> _About this exercise_:
All lines from the one containing "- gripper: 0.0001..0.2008" through the end of the data below must be reproduced exactly, and no others.

─── Data

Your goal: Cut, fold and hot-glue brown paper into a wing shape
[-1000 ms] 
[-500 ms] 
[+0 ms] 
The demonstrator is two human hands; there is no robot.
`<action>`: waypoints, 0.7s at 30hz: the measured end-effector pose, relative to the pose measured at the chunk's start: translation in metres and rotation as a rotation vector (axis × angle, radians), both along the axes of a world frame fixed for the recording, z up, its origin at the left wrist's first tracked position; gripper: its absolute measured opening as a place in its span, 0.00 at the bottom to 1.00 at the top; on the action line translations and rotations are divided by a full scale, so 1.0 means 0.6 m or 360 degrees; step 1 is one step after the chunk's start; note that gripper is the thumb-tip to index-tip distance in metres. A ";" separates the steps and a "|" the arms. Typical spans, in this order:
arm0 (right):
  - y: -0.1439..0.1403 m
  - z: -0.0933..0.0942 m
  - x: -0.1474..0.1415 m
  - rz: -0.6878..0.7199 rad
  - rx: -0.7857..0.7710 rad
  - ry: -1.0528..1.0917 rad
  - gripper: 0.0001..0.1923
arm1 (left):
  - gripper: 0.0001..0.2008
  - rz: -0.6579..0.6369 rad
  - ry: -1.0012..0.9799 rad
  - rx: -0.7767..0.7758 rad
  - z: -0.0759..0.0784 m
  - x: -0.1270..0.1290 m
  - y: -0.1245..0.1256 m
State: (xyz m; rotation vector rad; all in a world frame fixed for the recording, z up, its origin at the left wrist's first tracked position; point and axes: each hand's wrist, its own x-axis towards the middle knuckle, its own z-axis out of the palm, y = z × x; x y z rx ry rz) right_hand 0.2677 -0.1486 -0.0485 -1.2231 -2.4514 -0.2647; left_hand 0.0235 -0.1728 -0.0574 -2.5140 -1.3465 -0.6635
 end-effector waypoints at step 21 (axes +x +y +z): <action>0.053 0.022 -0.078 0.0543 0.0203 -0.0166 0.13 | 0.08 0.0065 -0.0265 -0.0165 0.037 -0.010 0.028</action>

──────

> _Answer box_:
  - gripper: 0.0001..0.2008
  - rz: -0.6579..0.6369 rad
  - ry: -1.0012..0.9799 rad
  - rx: -0.7767..0.7758 rad
  - z: -0.0759..0.0784 m
  - x: -0.1270..0.1290 m
  - y: -0.1245..0.1256 m
State: (xyz m; rotation vector rad; all in a world frame fixed for the recording, z up, its origin at the left wrist's first tracked position; point and axes: each hand's wrist, its own x-axis towards the middle knuckle, its own z-axis out of the palm, y = z × x; x y z rx ry rz) right_hand 0.2677 -0.1486 -0.0485 -1.2231 -2.4514 -0.2647; left_hand 0.0235 -0.1728 -0.0574 -2.5140 -1.3465 -0.6635
 end-effector waypoints at step 21 (axes +x +y +z): <action>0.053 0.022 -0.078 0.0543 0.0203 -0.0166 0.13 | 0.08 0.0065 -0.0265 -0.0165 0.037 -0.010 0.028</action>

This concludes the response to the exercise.